🤖 AI Summary
This work addresses the challenge of deploying efficient automatic license plate recognition (ALPR) on resource-constrained microcontroller units (MCUs) without relying on dedicated hardware accelerators. Leveraging a 9-core RISC-V GAP8 processor and an ultra-low-power grayscale image sensor, the authors implement a full-pipeline edge-based ALPR system that integrates SSDlite-MobilenetV2 for license plate detection and LPRNet for character recognition. Through synergistic model compression and multi-core scheduling optimizations, this study achieves the first end-to-end deployment of multiple deep learning models on an MCU-class platform. Experimental results demonstrate a detection mAP of 38.9% and character recognition accuracy exceeding 99.13% on public datasets, with the capability to recognize plates as small as 30×5 pixels. The system operates at a power consumption of only 117 mW, achieving a 73× improvement in energy efficiency compared to the Raspberry Pi 3.
📝 Abstract
In this paper, we present the first (to the best of our knowledge) demonstration of a low-power MCU-based edge device for Automatic License Plate Recognition (ALPR). The design leverages on a 9-core RISC-V processor, GAP8, coupled with a QVGA ultra-low-power greyscale imager. The proposed visual processing pipeline uses a multi-model inference approach based on SSDlite-MobilenetV2 for license plate detection and LPRNet for optical character recognition, reaching a 38.9% mAP score for the first task and a recognition rate of >99.13% for the latter on public datasets. On real-world data, the pipeline recognizes registration numbers when the size of LP crops is as small as 30x5 pixels.
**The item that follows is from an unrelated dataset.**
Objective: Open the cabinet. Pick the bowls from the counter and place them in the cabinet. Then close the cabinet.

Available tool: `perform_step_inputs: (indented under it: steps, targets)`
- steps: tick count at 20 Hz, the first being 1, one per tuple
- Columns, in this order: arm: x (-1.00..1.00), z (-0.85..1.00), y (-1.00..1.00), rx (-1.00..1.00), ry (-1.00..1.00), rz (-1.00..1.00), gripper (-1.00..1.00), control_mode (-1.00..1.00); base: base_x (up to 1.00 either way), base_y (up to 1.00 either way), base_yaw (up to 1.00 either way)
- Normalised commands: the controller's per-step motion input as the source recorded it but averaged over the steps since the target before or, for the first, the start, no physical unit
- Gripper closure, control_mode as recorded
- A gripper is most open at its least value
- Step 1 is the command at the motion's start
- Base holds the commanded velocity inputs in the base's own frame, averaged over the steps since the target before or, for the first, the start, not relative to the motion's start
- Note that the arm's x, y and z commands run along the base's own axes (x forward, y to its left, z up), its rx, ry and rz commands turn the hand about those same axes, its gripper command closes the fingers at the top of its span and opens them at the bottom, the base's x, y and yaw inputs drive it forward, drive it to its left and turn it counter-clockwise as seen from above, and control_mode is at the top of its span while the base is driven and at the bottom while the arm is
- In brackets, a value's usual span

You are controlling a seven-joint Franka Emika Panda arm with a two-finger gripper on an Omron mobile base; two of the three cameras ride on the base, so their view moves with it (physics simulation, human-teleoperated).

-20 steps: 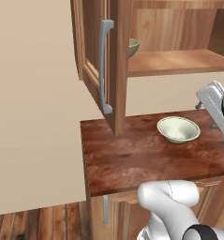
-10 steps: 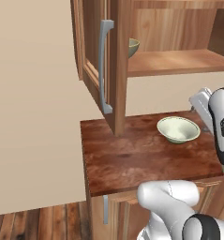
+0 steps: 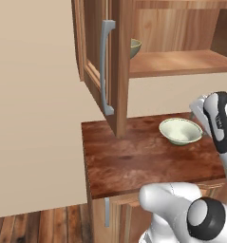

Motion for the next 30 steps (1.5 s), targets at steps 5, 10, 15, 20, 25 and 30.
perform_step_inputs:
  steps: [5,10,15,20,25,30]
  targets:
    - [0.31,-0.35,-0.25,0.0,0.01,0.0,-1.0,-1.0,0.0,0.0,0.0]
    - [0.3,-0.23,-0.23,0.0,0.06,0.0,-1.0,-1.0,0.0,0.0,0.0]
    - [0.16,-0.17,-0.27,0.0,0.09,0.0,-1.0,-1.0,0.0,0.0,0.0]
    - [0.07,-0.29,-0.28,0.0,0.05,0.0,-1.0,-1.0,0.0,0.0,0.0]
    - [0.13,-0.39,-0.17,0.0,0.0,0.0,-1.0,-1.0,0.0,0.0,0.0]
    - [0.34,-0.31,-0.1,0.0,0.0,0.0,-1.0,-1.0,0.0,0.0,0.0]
Thanks to the applied compression and optimization strategies, the multi-model inference (687 MMAC) achieves a throughput of 1.09 FPS at a power cost of 117 mW when running on GAP8. Our solution is the first MCU-class device embedding such a level of network complexity, resulting to be 73x more energy-efficient w.r.t. precedent mobile-class ALPR system featuring a Raspberry Pi3. The proposed design does not resort to any hardwired acceleration engines, thus retaining full flexibility for future algorithmic improvements.